### [What the task requires]
Without the pictures, write the listing below out again, line for line.

### [Raw data]

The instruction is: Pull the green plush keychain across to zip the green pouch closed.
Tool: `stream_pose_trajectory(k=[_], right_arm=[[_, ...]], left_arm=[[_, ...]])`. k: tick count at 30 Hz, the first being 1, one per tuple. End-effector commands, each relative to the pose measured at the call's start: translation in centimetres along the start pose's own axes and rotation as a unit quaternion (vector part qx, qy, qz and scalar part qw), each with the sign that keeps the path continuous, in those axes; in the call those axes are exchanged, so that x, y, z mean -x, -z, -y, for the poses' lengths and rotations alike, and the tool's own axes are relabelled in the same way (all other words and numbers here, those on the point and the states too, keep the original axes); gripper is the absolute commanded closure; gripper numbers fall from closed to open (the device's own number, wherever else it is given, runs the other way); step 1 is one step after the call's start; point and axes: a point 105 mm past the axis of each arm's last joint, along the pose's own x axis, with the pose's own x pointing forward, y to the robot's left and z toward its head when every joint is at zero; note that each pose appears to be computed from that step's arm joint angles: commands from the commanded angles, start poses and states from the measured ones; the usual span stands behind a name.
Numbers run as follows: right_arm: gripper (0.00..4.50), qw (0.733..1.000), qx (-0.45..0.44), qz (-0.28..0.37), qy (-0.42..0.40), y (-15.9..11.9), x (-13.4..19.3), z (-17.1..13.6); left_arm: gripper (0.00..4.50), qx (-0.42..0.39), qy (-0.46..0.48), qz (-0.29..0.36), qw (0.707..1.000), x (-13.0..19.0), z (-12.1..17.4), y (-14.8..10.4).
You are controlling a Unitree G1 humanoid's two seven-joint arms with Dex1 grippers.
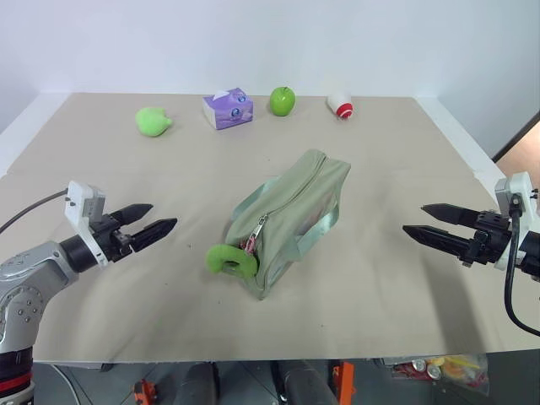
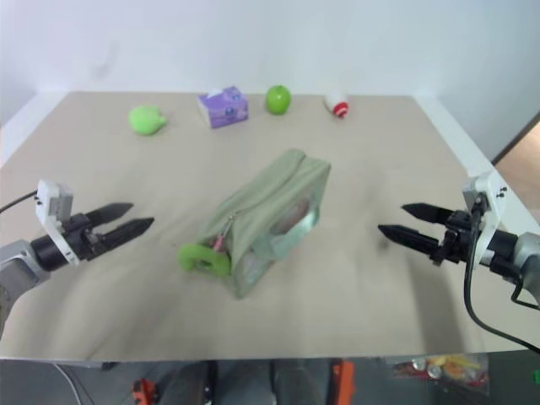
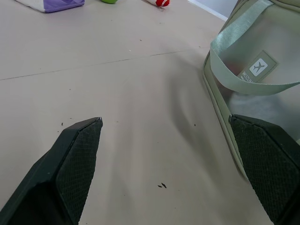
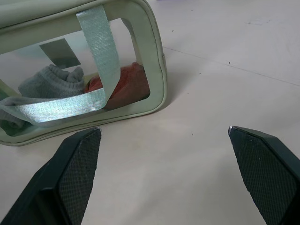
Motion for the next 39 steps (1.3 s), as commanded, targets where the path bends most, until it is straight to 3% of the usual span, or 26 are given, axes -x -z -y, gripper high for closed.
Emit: stream_pose_trajectory(k=[1,9,14,15,19,25,39], right_arm=[[0.00,0.998,0.053,0.017,-0.001,-2.5,0.3,-0.1],[0.00,0.975,0.202,-0.005,-0.095,-8.2,-1.7,-2.6],[0.00,0.928,0.307,-0.019,-0.209,-11.2,-3.6,-6.6],[0.00,0.923,0.316,-0.023,-0.219,-11.4,-3.8,-6.9],[0.00,0.860,0.398,-0.049,-0.315,-12.1,-5.8,-10.1],[0.00,0.801,0.443,-0.080,-0.395,-11.7,-7.6,-12.4],[0.00,0.757,0.510,-0.128,-0.388,-9.5,-12.9,-10.1]], left_arm=[[0.03,-0.028,0.025,0.006,0.999,0.0,0.4,-1.8],[0.03,-0.084,0.117,0.020,0.989,-1.7,2.4,-6.4],[0.03,-0.113,0.213,0.006,0.971,-1.9,5.4,-7.5],[0.03,-0.116,0.221,0.003,0.968,-1.9,5.7,-7.5],[0.03,-0.158,0.254,0.013,0.954,-2.5,7.0,-8.5],[0.03,-0.169,0.292,0.031,0.941,-3.0,8.6,-9.2],[0.03,-0.157,0.301,0.063,0.939,-2.9,9.6,-9.8]])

### [Output below]
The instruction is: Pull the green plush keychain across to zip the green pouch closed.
Tool: `stream_pose_trajectory(k=[_], right_arm=[[_, ...]], left_arm=[[_, ...]])`. k: tick count at 30 Hz, the first being 1, one per tuple. End-effector commands, each relative to the pose measured at the call's start: translation in centimetres along the start pose's own axes and rotation as a unit quaternion (vector part qx, qy, qz and scalar part qw), each with the sign that keeps the path continuous, in those axes; in the call those axes are exchanged, so that x, y, z mean -x, -z, -y, for the poses' lengths and rotations alike, and the tool's own axes are relabelled in the same way (all other words and numbers here, those on the point and the states too, keep the original axes); gripper is the absolute commanded closure; gripper numbers fall from closed to open (the device's own number, wherever else it is given, runs the other way); step 1 is one step after the call's start; point and axes: a point 105 mm past the axis of each arm's last joint, along the pose's own x axis, with the pose's own x pointing forward, y to the robot's left and z toward its head when every joint is at zero; note that each pose appears to be computed from that step's arm joint angles: commands from the commanded angles, start poses and states from the measured ones; the usual span stands behind a name.
Numbers run as follows: right_arm: gripper (0.00..4.50), qw (0.733..1.000), qx (-0.45..0.44), qz (-0.28..0.37), qy (-0.42..0.40), y (-15.9..11.9), x (-13.4..19.3), z (-17.1..13.6); left_arm: gripper (0.00..4.50), qx (-0.42..0.39), qy (-0.46..0.48), qz (-0.29..0.36), qw (0.707..1.000), x (-13.0..19.0), z (-12.1..17.4), y (-14.8..10.4).
You are controlling a Unitree G1 humanoid's two seven-joint arms with Dex1 grippers.
Motion for the next 39 steps (1.3 s), as commanded, targets where the path bends most, until it is straight to 3% of the usual span, or 26 are given, axes -x -z -y, gripper high for closed.
Emit: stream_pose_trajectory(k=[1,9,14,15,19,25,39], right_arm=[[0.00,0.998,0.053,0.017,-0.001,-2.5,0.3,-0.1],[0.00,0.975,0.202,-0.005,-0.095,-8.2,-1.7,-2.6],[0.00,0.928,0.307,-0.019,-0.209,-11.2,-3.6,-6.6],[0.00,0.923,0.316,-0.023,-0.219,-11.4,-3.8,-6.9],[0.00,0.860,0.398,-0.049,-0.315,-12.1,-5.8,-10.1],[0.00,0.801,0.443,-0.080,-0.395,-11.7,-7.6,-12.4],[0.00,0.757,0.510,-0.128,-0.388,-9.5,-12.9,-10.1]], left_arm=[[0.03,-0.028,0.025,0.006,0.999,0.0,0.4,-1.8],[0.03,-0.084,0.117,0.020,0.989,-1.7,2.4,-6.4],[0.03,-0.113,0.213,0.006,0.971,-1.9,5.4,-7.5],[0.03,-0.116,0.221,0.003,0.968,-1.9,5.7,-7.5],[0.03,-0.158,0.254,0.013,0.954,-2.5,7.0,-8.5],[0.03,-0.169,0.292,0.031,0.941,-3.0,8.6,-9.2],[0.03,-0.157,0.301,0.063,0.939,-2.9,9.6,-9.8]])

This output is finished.